ASSIGNMENT
Repeat verbatim, and only, the lines of the data below, beginning at the line that contains "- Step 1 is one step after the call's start" and stopping after the line that contains "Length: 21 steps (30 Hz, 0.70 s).".

INFORMATION SHOWN
+++

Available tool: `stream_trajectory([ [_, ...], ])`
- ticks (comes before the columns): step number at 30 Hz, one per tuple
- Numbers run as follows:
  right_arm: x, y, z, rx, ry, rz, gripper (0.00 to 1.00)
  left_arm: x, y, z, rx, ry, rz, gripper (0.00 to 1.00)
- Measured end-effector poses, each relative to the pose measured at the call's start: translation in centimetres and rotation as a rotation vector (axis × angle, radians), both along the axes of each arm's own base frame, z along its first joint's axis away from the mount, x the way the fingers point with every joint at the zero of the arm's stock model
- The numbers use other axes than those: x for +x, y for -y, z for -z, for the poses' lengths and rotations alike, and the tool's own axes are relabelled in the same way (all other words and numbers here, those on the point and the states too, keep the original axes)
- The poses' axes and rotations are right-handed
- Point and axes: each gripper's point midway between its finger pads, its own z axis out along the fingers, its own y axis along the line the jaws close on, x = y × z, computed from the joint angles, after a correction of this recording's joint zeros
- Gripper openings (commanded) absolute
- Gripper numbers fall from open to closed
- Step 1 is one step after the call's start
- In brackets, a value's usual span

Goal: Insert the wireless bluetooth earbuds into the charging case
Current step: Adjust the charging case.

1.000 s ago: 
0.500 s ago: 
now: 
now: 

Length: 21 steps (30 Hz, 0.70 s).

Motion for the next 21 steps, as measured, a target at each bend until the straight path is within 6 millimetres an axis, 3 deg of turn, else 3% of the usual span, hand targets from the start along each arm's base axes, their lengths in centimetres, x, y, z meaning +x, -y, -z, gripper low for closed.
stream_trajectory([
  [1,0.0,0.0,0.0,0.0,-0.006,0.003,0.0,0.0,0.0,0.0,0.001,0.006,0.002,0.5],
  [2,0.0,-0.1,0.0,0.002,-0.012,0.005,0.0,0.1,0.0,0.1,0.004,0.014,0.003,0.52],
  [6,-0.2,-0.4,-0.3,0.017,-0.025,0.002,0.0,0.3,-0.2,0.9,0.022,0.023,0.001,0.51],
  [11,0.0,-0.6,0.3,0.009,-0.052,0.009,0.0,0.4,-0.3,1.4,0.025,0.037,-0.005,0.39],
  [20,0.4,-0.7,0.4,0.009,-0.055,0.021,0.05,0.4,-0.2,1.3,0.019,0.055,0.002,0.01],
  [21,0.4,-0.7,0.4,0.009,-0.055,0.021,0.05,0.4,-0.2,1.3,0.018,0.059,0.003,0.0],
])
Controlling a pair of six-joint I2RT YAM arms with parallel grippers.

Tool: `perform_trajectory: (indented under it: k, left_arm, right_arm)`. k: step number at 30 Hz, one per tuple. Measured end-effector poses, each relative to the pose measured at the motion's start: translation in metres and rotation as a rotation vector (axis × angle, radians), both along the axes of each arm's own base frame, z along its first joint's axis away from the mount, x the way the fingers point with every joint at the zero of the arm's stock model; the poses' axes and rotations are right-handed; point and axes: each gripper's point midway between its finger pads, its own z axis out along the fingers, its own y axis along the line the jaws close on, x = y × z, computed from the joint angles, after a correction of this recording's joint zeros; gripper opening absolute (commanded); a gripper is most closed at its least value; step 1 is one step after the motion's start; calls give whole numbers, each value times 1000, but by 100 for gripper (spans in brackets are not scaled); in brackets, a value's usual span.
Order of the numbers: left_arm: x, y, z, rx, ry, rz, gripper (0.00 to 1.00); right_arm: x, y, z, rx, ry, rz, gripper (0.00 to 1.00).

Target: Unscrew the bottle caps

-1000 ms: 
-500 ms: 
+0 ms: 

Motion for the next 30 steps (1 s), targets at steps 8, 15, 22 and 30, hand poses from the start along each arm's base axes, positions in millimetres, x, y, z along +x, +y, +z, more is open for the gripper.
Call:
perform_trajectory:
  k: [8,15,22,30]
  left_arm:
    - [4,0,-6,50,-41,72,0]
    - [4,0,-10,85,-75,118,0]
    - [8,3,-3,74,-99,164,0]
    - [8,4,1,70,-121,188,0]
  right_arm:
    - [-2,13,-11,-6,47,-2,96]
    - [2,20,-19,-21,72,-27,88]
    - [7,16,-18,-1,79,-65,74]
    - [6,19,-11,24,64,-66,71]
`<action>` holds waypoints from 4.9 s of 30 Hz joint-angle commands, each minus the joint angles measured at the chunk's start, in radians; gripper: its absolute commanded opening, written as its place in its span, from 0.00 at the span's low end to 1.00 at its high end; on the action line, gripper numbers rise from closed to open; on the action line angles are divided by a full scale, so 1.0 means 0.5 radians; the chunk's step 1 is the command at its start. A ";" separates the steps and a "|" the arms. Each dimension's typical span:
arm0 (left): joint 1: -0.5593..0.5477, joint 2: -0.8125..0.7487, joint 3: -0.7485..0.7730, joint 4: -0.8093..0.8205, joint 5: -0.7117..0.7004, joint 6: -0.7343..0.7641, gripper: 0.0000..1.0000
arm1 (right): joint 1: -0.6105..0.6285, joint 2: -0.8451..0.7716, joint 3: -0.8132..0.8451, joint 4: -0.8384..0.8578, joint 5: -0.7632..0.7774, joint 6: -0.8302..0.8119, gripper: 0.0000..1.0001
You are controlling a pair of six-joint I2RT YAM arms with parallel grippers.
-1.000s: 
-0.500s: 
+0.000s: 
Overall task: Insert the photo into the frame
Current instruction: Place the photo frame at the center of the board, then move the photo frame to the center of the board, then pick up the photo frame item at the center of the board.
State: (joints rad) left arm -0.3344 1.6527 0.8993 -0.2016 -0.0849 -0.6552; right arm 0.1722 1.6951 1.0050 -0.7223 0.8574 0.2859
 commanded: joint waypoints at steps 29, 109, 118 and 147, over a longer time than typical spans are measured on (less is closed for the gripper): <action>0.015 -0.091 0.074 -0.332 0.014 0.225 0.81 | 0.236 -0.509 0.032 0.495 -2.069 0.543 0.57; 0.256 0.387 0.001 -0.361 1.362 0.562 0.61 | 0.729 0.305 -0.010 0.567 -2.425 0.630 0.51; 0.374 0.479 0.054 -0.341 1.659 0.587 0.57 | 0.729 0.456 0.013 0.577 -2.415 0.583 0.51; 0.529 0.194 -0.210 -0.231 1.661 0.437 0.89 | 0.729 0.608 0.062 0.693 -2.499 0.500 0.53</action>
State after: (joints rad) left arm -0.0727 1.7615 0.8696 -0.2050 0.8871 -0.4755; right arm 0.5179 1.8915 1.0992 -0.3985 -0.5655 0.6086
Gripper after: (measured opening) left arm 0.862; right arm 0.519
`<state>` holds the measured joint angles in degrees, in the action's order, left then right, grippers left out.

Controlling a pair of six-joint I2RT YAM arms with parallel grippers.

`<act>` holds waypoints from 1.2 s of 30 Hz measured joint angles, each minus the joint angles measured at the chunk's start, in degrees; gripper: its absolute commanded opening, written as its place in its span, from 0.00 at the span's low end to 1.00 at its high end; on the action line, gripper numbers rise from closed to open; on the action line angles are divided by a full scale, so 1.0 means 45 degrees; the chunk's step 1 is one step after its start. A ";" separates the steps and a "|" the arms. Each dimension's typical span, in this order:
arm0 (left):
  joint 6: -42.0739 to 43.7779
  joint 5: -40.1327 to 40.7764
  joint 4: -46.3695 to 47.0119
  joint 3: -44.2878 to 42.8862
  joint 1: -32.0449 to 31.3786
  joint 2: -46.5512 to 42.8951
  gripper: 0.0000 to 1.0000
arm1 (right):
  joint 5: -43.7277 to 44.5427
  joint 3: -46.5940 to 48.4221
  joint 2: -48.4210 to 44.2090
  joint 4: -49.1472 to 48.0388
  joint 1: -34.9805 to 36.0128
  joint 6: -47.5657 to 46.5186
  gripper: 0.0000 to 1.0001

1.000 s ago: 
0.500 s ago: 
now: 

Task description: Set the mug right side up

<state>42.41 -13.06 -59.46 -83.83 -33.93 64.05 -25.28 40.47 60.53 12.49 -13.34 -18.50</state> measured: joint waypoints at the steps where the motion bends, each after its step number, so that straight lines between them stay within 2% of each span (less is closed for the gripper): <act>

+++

REPLY
- Step 1 is one step after the call's start
- In brackets, a value's usual span

Goal: Insert the wireless bluetooth earbuds into the charging case
Current step: Adjust the charging case.

1.000 s ago: 
0.500 s ago: 
now: 
now: 

Length: 21 steps (30 Hz, 0.70 s).

No other output is expected for this exercise.